I'm convinced there's a far more elegant way to do this, possibly with the itertools
module, but I can't come up with anything. Any advice?
import itertools
def all_subsets(ss):
subset_lens = range(0, len(ss) + 1)
list_of_subsets = map(lambda n: itertools.combinations(ss, n), subset_lens)
return itertools.chain.from_iterable(list_of_subsets)
list_of_iterables = [["A1"], ["B1", "B2", "B3"], ["C1", "C2"]]
all_possibilities = itertools.chain.from_iterable(itertools.product(*subset)
for subset in all_subsets(list_of_iterables))
# Visual representation of the desired result
for eg in all_possibilities:
print eg
Result:
()
('A1',)
('B1',)
('B2',)
('B3',)
('C1',)
('C2',)
('A1', 'B1')
('A1', 'B2')
('A1', 'B3')
('A1', 'C1')
...
Upvotes: 2
Views: 290
Reputation: 251568
[filter(None, comb) for comb in itertools.product(*[[None] + it for it in list_of_iterables])]
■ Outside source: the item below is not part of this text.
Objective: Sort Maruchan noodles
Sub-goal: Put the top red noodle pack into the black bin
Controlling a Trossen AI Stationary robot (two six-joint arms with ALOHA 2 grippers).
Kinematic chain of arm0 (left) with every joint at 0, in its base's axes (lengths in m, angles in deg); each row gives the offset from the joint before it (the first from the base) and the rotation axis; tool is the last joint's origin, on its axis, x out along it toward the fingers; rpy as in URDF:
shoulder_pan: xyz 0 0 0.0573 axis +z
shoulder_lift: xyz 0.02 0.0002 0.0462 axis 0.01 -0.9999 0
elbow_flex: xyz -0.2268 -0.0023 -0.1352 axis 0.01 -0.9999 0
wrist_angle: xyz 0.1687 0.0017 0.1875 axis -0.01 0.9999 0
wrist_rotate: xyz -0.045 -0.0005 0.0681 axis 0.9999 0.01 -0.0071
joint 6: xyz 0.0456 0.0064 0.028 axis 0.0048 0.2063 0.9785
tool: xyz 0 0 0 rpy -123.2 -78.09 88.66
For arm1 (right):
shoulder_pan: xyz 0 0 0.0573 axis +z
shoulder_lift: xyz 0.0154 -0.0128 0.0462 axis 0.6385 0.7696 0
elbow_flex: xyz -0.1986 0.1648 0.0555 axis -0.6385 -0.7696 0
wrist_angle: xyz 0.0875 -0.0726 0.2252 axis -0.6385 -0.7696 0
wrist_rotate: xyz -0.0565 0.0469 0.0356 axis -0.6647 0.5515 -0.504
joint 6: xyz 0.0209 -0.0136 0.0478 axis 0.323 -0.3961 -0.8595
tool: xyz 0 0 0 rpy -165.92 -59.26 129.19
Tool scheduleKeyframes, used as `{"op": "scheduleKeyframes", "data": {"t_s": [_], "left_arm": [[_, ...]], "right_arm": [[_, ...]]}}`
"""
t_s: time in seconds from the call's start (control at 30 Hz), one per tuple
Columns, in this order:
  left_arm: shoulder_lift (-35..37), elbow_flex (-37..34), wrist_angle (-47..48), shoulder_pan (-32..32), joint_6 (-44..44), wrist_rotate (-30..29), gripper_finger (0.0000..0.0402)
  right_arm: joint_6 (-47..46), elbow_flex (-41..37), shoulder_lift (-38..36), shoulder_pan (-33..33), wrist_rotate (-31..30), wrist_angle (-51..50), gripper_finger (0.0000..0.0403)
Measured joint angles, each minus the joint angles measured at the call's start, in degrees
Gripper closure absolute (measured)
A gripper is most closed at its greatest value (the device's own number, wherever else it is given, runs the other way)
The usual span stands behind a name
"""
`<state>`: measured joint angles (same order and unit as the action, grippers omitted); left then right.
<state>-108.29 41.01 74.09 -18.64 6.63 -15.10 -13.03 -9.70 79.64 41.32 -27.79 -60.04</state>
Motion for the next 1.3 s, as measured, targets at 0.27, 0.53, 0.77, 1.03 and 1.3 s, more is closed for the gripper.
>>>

This makes a couple simplifying assumptions. If your iterables contain values that aren't true in a boolean context, you'd have to use a more complicated filter
. If your iterables aren't lists, you'd have to use itertools.chain
instead of [None] + it
.
Upvotes: 1
Reputation: 76842
Here's what I came up with...
data = [["A1"], ["B1", "B2", "B3"], ["C1", "C2"]]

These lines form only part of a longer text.